■ What this task involves:
Output the data below only from the line containing "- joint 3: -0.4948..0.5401" up to and including the line containing "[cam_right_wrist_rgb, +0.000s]", exact and with the pictures left out.

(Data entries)
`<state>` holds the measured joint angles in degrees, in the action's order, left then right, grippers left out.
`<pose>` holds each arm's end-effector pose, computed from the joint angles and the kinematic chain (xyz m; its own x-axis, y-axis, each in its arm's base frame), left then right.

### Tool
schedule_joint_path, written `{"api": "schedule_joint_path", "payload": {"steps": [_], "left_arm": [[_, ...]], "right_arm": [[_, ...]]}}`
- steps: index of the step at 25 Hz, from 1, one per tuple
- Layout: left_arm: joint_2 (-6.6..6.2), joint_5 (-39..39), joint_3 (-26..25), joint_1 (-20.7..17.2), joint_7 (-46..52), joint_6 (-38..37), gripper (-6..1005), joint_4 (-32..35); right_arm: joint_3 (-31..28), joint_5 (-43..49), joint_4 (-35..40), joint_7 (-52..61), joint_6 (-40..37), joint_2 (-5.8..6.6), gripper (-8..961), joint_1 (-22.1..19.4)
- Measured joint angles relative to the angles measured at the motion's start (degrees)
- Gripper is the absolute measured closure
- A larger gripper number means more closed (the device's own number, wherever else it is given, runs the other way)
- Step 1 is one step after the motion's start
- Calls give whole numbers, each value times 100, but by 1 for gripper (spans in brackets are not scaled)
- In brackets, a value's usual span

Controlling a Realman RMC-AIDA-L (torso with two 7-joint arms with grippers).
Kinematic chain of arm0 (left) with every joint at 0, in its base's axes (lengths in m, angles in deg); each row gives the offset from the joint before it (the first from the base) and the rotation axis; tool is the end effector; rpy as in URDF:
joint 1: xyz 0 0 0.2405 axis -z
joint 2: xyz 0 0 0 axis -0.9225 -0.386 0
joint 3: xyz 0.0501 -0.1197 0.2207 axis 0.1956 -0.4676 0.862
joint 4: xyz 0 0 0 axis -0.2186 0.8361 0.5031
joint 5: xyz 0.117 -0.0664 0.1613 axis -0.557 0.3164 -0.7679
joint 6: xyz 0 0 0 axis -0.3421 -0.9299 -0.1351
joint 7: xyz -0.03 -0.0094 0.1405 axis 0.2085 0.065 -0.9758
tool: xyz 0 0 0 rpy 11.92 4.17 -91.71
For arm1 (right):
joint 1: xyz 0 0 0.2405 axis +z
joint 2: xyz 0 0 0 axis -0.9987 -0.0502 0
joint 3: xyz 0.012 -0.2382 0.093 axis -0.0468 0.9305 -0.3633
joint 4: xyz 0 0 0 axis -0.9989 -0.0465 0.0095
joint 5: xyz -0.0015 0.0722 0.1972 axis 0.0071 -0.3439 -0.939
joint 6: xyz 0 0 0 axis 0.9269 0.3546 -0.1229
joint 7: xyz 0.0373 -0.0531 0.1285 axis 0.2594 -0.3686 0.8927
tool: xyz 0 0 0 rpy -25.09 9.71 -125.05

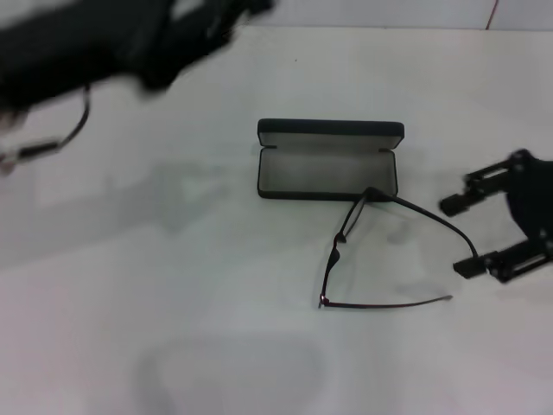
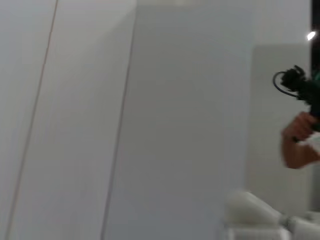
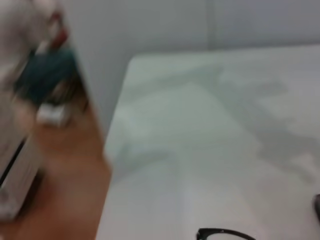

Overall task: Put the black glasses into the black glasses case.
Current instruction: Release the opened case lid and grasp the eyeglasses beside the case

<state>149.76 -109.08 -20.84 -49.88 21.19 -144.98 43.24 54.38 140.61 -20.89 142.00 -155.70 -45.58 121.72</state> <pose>-0.1561 0.2993 0.0770 0.5293 0.0480 0.8471 0.2303 -0.9690 -0.0890 0.1833 0.3268 0.0615 0.9943 0.0077 -0.1066 0.0104 -0.9996 0.0256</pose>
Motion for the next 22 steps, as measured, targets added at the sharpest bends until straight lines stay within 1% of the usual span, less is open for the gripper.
{"api": "schedule_joint_path", "payload": {"steps": [1,2,3,4,5,6,8,10,11,13,14,15,16,17,19,22], "left_arm": [[-46,-58,-183,38,-282,-387,688,-450],[-103,-116,-318,61,-574,-751,688,-877],[-179,-181,-398,78,-842,-1058,688,-1298],[-272,-295,-411,105,-1088,-1311,688,-1630],[-333,-413,-412,120,-1283,-1475,688,-1871],[-386,-583,-407,133,-1462,-1594,688,-2050],[-391,-992,-413,128,-1667,-1657,689,-2195],[-340,-1393,-427,41,-1883,-1671,689,-2233],[-319,-1525,-438,-30,-1975,-1675,689,-2243],[-305,-1609,-470,-219,-2123,-1674,689,-2306],[-304,-1616,-485,-296,-2194,-1673,689,-2356],[-304,-1616,-485,-296,-2194,-1673,689,-2356],[-298,-1619,-498,-457,-2435,-1671,689,-2564],[-297,-1619,-499,-467,-2460,-1670,689,-2589],[-289,-1626,-505,-524,-2608,-1666,690,-2730],[-268,-1663,-507,-563,-2842,-1654,690,-2973]], "right_arm": [[271,127,85,80,-72,51,241,349],[418,180,105,141,-116,81,242,558],[644,245,95,279,-155,138,242,881],[806,338,57,394,-166,175,243,1136],[969,444,1,515,-153,207,244,1432],[1155,762,-117,625,-115,198,245,1825],[1247,1084,-197,632,-73,116,247,2034],[1382,1528,-346,550,27,-31,255,2277],[1558,1755,-505,473,169,-112,258,2445],[2116,1923,-793,384,547,-187,266,2715],[2413,1921,-857,384,703,-190,270,2784],[2760,1892,-884,384,881,-192,274,2836],[2972,1879,-884,384,998,-192,277,2855],[3334,1866,-868,386,1184,-192,281,2887],[3861,1832,-831,400,1454,-192,289,2939],[4244,1782,-754,381,1707,-190,300,2957]]}}
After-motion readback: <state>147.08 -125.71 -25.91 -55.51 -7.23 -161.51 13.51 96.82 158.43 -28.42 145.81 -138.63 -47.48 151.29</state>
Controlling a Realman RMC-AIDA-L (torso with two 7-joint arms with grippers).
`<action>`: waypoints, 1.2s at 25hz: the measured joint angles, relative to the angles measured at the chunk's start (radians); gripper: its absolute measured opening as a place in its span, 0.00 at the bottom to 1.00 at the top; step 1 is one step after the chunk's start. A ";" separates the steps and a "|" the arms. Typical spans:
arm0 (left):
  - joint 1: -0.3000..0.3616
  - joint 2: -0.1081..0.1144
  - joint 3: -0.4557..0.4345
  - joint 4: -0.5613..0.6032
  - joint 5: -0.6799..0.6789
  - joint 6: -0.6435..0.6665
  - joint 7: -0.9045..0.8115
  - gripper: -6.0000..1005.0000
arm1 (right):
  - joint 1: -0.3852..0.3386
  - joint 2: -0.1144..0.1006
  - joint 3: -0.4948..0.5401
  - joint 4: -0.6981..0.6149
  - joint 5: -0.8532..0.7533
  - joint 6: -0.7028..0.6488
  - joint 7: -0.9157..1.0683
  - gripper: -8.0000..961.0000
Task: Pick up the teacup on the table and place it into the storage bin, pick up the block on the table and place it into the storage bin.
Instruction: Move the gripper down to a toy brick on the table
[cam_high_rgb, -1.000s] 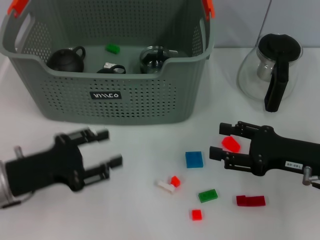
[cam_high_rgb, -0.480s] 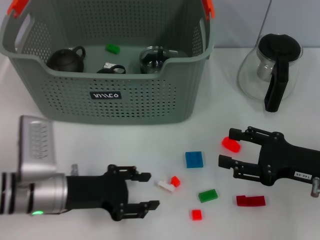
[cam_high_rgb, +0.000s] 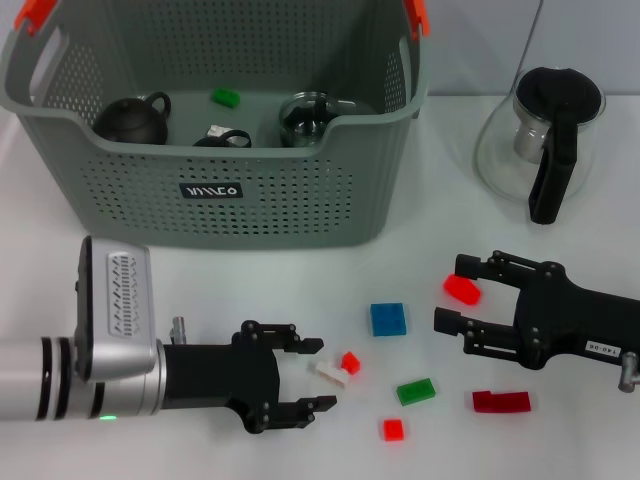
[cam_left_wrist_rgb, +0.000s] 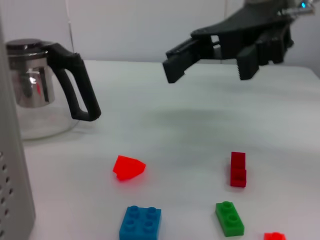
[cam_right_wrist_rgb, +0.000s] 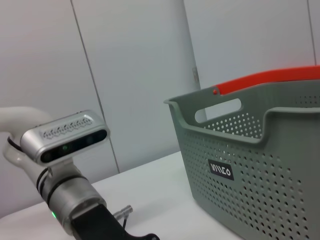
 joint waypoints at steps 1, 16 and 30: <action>0.000 0.000 0.001 -0.012 -0.009 -0.010 0.023 0.62 | 0.001 0.000 0.000 0.000 0.000 -0.001 0.000 0.85; -0.042 0.000 0.005 -0.107 -0.039 -0.119 0.059 0.54 | 0.005 0.003 0.000 0.001 -0.005 0.003 0.006 0.85; -0.014 0.003 0.005 -0.100 -0.020 -0.043 0.044 0.54 | 0.003 0.001 0.000 0.000 -0.005 0.001 0.007 0.85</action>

■ Task output:
  - joint 3: -0.4948..0.5401
  - joint 4: -0.6981..0.6149
  - joint 5: -0.8532..0.7533
  - joint 6: -0.7028..0.6488
  - joint 7: -0.9157..1.0683
  - gripper: -8.0000..961.0000
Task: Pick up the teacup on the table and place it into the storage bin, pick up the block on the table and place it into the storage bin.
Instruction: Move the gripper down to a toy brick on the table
[cam_high_rgb, -1.000s] 
[cam_high_rgb, -0.480s] 
[cam_high_rgb, +0.000s] 
[cam_left_wrist_rgb, +0.000s] 
[cam_right_wrist_rgb, +0.000s] 

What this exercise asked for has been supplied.